# 8inch Pleco in a 45 gallon?



## Tazzy_toon (Jul 25, 2011)

My daughter and her fiance' just bought a 45 gallon planted tank with an 8 inch pleco, 2 angel fish and 2 other smaller unidentified fish. I told them they need to find a new home for the pleco right away, it looked so cramped. I felt bad.

What should they do? Can they sell it?


----------



## hlee72ca (Jun 29, 2010)

They can try to sell it, or more likely, trade it in at the lfs for a smaller one.


----------



## Tazzy_toon (Jul 25, 2011)

Here's a couple pics. 1st one is a ornamental log and the second one it is almost upright on a little decoration. There is a cd case in front of him for reference. It's his full body length.


















The pics are horrible, but he is very cool looking. They would like to keep him, but i think he is way to big.


----------



## Scherb (Feb 10, 2011)

Nice looking pleco but the tank is a little small. a 45g would be better with a few bnp, maybe some albino or silvertips. you should be able to find some on this site for a better price than the Lfs. Cheers


----------



## hlee72ca (Jun 29, 2010)

When they get larger, they are not good algae eaters, they just eat the food meant for the rest of the fish. They will also become more territorial chasing other fish out of their territory. A bristlenose would be a better choice as a algae eater. When I was keeping discus, i had a common pleco grow to a foot long, eat all my frozen bloodworms meant for the discus, then it would suck off the slime of the discus at night time. Back to the lfs for him!


----------



## Tazzy_toon (Jul 25, 2011)

Thanks for the info.

What they really want is an Oscar. He's cycling a 29 gallon right now and he wants to put the other fish in it and get an Oscar. He knows he'll need to upgrade his tank eventually, but they really love them. So, would a bristlenose work with that.


----------



## Scherb (Feb 10, 2011)

I'm sure someone will correct me if I'm wrong but i think the Oscar would eat a bnp you might be alright with the pleco you got with Oscar's but there not a community fish from what i know


----------



## hlee72ca (Jun 29, 2010)

There is a 10in oscar on craigslist(port moody) available for small re-homing fee. The oscar would try to eat any pleco, or any fish, including the 8inch pleco you have. Oscars are not ideal tankmates


----------



## 2wheelsx2 (Apr 21, 2010)

A big common or sailfin pleco will do fine with an Oscar, as long as it's big enough to not fit in the fish's mouth. However, a big O and a big pleco in a 45 gallon = huge bioload. I'd say, if you want to do that, get a 75 gallon. Big plecos have lots of personality, but hlee72ca is right in that they eat regular fish food and get territorial when they get big.


----------



## Tazzy_toon (Jul 25, 2011)

They actually want to start very young fish at first. They are new at this and want to raise the fish themselves.  

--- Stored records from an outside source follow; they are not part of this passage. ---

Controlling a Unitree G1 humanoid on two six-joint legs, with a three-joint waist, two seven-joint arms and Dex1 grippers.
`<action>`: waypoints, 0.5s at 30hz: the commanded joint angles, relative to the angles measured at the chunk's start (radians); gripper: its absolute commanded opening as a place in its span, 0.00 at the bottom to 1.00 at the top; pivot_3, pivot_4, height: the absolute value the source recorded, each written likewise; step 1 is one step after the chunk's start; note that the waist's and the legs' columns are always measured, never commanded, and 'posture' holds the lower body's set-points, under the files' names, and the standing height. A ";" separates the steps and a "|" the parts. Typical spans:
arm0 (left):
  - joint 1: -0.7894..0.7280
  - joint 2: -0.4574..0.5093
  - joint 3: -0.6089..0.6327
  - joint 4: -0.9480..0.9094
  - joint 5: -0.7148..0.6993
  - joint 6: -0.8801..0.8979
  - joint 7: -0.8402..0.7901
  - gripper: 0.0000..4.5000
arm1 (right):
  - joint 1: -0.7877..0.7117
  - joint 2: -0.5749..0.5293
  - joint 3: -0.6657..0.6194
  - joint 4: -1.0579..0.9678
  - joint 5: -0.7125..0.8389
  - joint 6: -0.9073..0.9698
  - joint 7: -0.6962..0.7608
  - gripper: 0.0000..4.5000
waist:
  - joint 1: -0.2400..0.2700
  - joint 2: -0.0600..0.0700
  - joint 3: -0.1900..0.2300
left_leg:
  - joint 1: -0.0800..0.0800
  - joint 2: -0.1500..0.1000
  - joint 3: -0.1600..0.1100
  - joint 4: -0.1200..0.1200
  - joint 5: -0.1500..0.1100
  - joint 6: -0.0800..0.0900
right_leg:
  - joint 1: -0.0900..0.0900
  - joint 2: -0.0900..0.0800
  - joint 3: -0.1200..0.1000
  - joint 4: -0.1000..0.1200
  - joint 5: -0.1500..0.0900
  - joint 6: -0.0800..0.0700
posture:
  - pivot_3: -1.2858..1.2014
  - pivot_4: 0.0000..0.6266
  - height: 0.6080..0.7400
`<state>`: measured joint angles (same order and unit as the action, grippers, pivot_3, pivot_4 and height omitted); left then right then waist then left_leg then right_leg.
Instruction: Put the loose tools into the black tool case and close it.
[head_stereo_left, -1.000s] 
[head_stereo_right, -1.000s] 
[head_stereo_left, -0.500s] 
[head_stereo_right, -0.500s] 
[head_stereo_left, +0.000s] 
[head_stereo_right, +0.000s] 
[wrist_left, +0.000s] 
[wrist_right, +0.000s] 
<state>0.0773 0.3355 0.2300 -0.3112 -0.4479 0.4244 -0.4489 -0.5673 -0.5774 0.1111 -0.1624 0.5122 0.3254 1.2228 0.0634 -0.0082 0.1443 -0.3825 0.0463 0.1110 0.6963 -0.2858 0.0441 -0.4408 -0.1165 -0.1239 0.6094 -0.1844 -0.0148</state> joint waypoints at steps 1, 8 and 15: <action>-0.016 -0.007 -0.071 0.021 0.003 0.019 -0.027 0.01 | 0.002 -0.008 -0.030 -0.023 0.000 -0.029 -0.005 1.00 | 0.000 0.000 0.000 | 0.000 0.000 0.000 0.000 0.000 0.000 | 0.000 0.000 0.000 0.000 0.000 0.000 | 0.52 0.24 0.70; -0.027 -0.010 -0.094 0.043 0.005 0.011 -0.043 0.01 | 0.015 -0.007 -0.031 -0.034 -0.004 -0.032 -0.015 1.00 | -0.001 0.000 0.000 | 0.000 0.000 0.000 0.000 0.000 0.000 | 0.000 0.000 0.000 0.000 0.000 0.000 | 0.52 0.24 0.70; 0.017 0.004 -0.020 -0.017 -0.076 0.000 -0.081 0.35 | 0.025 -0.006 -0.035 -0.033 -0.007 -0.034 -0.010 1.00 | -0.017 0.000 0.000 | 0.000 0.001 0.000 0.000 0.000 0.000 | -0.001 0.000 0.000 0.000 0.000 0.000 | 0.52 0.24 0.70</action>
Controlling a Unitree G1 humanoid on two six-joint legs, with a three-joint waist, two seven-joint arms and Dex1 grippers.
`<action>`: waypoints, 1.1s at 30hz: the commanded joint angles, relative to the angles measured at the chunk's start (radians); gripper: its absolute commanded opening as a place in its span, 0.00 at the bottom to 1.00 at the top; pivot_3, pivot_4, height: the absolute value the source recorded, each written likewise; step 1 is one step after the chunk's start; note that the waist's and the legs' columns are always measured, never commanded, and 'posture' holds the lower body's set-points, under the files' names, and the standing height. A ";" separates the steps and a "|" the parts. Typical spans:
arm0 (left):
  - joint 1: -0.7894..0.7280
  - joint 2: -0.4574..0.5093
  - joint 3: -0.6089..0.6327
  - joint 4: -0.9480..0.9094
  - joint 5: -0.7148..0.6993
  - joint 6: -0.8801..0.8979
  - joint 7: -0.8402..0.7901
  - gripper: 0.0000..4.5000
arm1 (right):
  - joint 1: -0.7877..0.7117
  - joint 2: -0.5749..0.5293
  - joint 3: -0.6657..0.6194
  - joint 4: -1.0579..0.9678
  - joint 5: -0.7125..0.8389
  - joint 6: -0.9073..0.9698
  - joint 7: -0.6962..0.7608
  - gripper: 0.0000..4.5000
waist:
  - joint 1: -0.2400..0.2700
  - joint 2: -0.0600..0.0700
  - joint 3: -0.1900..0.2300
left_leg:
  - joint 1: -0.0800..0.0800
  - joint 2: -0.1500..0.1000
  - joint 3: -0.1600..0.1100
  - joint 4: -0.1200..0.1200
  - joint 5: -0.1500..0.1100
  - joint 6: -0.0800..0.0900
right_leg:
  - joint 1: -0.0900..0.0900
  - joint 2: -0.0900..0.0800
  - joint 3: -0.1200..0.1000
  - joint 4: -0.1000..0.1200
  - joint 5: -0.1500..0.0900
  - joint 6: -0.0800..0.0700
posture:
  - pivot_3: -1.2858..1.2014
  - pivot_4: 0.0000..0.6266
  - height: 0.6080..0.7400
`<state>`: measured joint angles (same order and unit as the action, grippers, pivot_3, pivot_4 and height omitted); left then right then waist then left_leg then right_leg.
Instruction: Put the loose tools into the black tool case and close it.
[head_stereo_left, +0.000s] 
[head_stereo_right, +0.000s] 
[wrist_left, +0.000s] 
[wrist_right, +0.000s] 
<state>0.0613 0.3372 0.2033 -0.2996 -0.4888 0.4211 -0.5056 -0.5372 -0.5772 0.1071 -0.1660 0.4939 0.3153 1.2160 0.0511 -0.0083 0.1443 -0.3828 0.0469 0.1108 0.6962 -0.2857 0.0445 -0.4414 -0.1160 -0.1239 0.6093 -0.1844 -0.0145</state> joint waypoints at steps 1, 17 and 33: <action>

Thanks everyone, i'll pass on all the info to them.


----------



## Ebonbolt (Aug 12, 2011)

a 10 inch oscar alone needs a 75 gallon; if you add something else into it, you'll need a 100 gallon, which is 6 feet. As is the case with just about any cichlid, the volume of the tank matters, but the footprint matters more. A 45g is a nice grow-out tank for an oscar, but bare in mind that a well-fed juvenile can grow at a rate of an inch every 1-2 months until it hits about 7-8 inches.


----------



## Tazzy_toon (Jul 25, 2011)

yup, that's what they are thinking too, it will be a good grow out tank and perhaps in the new future they will move up to something much bigger, but they can't afford it atm.

He got a great deal on this tank, 45 gallon with everything for $50 it's a nice looking tank and well cared for, but the seller just got too busy.

I'm so jealous, I keep missing all the great deals like that. lol I found a 30 gallon with everything for $25 today, but it was in really rough shape.


----------



## Elle (Oct 25, 2010)

If they want another common/sailfin pleco to grow out, the lady at my pet store is rehoming her 3" common for free and doesn't know where to go. I can't take it myself (no tank space where it won't be either eaten or overcrowded), but I told her to check out BCA. If your kids want it, she'd probably be happy to give it to them.

My 8" sailfin pleco lives with 2 oscars, a JD and 5 featherfin catfish, and nobody bothers him. Once they're too large to swallow and too mean to chase, the oscar isn't interested. The growth rates for young oscars and plecos are about the same, so starting both young is OK, as the O likely won't grow so fast that it can eat the pleco.


----------



## Tazzy_toon (Jul 25, 2011)

that's good to know. 
I used to keep an oscar in a community tank many years ago, he did quite well, but my tank was too small for it and I had to rehome him. So it never got big enough to get aggressive i guess. 

Thanks for the offer of the fish, but it would be quite far for them to go. They live in cloverdale as well.


----------